You hear it everywhere. We have too many imports and too few exports. How can a country be expected to progress when you are bringing in more things than you are sending out? Forget the impossibility of an even balance of trade, we cannot even bridge the gap just a little.
It is all the usual drawing room drivel. One of those little nuggets of wisdom almost everyone will let you know for free as if they are doing you a favour. You can almost imagine an uncle leaning forward, teacup ever so slightly lifted from his saucer, explaining how we need to import less and export more, before he leans back and sips at his tea, content in his genius assessment, distraught that the lame ducks over at the government still have not managed to figure it out.

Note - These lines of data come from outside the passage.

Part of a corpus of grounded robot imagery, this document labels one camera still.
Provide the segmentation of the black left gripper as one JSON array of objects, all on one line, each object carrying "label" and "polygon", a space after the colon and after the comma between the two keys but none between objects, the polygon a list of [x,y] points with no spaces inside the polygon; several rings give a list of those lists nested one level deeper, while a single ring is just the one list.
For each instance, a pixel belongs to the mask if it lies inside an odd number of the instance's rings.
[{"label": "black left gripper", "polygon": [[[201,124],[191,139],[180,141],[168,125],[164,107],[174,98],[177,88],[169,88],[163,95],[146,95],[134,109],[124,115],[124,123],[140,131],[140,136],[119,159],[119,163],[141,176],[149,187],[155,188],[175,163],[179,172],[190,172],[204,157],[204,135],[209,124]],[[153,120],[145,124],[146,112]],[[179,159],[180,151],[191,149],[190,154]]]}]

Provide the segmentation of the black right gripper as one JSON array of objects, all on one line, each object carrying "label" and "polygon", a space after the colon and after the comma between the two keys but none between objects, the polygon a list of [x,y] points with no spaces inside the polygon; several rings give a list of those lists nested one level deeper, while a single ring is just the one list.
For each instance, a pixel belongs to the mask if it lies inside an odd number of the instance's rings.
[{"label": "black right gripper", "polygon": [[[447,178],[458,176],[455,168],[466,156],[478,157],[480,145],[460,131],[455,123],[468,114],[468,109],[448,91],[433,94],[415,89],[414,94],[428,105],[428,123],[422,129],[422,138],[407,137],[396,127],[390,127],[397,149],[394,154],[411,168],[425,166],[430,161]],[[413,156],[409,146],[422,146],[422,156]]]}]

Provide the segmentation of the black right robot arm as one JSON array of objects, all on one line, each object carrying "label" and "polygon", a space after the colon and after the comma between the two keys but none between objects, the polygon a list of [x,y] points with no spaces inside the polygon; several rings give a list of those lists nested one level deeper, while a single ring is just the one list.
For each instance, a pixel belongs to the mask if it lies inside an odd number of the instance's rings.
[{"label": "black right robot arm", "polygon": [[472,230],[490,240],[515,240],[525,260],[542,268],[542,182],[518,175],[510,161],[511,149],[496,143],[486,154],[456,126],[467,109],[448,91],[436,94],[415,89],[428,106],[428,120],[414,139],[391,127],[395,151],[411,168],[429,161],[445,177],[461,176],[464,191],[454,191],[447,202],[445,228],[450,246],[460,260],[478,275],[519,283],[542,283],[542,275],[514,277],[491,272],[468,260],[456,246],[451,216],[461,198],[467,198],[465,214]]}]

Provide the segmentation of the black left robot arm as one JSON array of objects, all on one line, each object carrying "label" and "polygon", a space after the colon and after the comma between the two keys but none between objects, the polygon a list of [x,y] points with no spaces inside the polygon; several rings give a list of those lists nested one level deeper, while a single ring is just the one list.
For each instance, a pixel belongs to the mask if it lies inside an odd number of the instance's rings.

As over emphasised a fact as it is, however, the reality is that Pakistan’s domestic industry continues to suffer because of this imbalance. This suffering has perhaps never been as striking as it has become in the last two decades, and the fountainhead can be found at the plethora of unplanned Free Trade Agreements (FTAs) that have brought a flood of imported goods, particularly from China, that have crippled domestic producers and industries.
“We have had to close down our shoes factory because of the high costs we were incurring. Not only were costs rising, but China was putting up better quality products on the market for cheaper rates,” said Saleem Shah, a local businessman and former shoe factory owner. Once a 100% domestic producer of footwear and an important contributor to the local industry, he has since become a simple agent for the Chinese, importing shoes from there and used his old distribution channels to offload tons of them.
The whole country remained in awe of the Chinese supremacy in production for a long period of time. However, China was not only offloading its products in Pakistan but it was doing throughout the world. The awe that Pakistan was in was partly due to Chinese genuine efficiency and cost effectiveness due to large scale production.
Pakistan has been steadily increasing the products it imports from China since 2007, when the two neighbours first signed an FTA. In the first year after the signing of the FTA, the imports from China rose to $4.1 billion from the earlier $2.9 billion. A decade down the line, and Pakistan has imported $15.3 billion worth of goods in 2017 from China.
And while a part of the imports can be attributed to CPEC-related development works, Pakistan has been sluggish in increasing their exports via the FTA. From half a billion dollar in 2006 (before FTA), exports have only gone up to $1.5 billion by 2017. For Pakistan, the FTA then simply just becomes another receipt to import more goods and disturb local industry.
The trend is not a new one. According to TRT World, Pakistan has more than 60 BITs with different countries – one of the largest portfolios held by a developing country. Ask the experts and they will tell you how most of these are unplanned and signed by officials who had no idea what they were doing.
“Even government records admit that the Pakistani government did not fully appreciate the nature of the obligations they were undertaking,” says Poulsen of University College London.
“In many cases, Pakistani officials in the past looked at the BITs mainly as a photo opportunity; something for the press, a kind of a diplomatic token of goodwill.”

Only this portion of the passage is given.